> [What you are asked to do] Which of the lines in the data below contain the string "corner"? Copy each of them.

________________

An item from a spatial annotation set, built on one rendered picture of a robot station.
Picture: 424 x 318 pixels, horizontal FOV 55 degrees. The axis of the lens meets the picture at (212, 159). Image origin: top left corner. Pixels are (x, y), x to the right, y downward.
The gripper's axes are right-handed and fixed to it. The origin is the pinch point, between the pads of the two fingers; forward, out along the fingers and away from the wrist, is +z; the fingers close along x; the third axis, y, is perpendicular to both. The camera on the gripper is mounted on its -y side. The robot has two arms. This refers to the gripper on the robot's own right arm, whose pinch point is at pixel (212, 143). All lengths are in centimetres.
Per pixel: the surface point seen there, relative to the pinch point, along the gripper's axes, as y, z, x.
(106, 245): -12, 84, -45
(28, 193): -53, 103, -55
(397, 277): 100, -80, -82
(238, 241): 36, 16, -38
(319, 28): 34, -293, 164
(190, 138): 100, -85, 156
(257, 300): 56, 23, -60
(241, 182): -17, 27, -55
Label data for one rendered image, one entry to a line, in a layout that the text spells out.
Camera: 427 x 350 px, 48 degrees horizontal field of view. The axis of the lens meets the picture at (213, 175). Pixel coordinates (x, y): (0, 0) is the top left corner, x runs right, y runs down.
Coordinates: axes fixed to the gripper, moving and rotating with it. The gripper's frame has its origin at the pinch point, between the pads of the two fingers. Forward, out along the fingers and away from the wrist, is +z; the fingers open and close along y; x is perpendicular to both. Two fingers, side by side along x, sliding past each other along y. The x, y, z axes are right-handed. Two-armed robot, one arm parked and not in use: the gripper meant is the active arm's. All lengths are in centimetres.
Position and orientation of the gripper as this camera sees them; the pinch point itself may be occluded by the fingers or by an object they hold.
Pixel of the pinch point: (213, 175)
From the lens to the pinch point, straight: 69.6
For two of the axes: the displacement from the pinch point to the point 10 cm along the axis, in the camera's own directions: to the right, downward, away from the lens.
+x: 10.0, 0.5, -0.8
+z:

________________

> [Task result]
Picture: 424 x 318 pixels, horizontal FOV 55 degrees. The axis of the lens meets the picture at (212, 159). Image origin: top left corner. Pixels are (x, y), x to the right, y downward.
Camera: 427 x 350 px, 48 degrees horizontal field of view. The axis of the lens meets the picture at (213, 175). Pixel coordinates (x, y): (0, 0) is the top left corner, x runs right, y runs down.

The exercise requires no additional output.